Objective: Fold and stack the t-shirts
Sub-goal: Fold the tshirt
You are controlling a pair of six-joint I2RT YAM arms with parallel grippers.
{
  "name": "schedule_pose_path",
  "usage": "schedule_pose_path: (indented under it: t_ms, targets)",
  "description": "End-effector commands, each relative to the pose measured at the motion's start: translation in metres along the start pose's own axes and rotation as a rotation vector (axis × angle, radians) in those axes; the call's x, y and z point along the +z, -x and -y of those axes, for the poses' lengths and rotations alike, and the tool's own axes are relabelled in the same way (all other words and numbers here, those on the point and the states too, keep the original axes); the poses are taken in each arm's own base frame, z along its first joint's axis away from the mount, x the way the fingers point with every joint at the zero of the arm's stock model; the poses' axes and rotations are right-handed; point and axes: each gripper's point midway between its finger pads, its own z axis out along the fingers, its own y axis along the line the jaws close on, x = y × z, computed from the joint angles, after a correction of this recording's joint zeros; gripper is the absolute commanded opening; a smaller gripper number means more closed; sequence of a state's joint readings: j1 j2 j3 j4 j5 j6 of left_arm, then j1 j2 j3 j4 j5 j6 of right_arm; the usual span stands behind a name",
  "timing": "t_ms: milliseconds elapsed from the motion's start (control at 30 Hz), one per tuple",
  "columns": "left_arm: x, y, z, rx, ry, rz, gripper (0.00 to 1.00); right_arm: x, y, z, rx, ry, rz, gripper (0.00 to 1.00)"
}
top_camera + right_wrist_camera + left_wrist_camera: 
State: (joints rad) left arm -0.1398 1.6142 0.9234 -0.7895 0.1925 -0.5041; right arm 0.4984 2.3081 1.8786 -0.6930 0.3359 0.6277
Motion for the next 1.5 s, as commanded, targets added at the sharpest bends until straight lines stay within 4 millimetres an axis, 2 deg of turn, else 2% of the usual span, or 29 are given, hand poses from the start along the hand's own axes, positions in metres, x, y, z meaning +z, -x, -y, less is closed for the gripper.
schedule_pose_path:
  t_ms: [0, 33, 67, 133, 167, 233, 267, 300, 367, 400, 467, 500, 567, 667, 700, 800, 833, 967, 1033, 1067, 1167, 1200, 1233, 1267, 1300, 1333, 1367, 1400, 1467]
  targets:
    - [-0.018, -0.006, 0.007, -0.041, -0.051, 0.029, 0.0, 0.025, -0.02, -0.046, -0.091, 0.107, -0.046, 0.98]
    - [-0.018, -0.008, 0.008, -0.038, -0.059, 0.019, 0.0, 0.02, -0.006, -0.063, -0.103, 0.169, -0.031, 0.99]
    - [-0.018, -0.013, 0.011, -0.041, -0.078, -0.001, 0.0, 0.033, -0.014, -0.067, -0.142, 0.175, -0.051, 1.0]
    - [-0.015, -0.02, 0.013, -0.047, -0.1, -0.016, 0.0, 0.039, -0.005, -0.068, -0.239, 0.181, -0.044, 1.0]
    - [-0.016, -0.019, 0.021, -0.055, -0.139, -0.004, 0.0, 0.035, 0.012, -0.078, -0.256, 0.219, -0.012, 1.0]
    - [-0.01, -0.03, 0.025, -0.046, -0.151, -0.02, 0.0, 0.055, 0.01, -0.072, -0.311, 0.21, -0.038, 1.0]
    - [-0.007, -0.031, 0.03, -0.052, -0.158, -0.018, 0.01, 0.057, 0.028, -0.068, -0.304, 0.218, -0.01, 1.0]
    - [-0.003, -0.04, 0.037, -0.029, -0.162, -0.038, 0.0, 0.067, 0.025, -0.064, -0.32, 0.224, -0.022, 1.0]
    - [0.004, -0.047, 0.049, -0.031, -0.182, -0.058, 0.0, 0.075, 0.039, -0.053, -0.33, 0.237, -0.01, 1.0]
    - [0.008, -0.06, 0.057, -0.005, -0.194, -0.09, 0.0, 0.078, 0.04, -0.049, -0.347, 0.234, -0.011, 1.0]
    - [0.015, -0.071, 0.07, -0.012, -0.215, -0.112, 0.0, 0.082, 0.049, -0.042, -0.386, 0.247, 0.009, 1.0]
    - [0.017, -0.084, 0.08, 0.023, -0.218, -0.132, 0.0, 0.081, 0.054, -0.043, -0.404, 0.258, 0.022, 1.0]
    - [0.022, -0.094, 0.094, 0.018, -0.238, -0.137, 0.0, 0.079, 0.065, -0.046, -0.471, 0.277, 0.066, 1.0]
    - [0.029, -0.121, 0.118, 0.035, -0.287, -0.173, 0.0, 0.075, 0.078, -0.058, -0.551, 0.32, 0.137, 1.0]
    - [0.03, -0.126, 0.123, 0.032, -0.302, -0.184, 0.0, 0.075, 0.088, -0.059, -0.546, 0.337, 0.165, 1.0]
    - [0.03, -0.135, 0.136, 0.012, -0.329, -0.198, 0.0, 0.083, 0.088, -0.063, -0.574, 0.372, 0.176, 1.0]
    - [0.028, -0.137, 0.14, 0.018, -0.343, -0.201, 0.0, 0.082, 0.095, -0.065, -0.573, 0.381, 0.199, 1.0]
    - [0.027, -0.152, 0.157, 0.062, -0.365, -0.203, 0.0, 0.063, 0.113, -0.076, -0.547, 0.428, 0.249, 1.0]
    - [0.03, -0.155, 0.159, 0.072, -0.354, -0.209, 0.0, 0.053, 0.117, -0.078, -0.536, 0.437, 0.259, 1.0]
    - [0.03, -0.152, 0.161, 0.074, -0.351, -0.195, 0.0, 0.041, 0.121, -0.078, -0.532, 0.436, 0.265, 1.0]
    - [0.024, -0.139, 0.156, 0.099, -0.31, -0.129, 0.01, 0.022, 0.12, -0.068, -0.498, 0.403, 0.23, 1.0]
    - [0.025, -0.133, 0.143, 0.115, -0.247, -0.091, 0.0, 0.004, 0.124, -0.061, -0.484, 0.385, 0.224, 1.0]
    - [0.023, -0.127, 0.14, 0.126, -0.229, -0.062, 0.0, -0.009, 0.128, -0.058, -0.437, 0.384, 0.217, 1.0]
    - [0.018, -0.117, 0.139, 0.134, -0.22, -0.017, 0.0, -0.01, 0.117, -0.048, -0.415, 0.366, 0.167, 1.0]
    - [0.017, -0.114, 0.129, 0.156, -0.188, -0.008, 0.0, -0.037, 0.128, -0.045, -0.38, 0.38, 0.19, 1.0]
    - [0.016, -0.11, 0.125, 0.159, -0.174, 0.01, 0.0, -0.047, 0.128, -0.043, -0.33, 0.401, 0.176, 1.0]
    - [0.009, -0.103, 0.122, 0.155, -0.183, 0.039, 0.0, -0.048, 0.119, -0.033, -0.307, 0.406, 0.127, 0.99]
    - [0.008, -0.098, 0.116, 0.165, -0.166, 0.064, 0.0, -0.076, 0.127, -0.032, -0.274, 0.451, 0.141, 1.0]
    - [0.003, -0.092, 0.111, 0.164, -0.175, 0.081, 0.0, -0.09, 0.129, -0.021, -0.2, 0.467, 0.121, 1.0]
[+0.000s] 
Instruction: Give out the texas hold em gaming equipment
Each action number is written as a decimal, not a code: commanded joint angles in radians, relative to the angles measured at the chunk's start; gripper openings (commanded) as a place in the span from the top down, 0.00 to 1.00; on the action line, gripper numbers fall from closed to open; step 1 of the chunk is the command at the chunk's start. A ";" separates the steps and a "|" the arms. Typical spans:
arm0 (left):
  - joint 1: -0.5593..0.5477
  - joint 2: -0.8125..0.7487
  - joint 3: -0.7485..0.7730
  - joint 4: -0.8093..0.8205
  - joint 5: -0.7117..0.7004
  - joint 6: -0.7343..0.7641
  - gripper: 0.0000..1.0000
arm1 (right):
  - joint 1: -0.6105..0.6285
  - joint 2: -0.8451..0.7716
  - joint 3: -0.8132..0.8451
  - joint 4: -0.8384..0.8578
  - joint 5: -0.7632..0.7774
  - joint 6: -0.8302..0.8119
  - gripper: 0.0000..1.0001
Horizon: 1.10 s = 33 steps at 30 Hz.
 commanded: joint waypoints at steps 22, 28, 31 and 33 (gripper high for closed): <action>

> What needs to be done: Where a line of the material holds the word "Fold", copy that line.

> Solution below:
Objective: Fold and stack the t-shirts
Sub-goal: Fold the tshirt

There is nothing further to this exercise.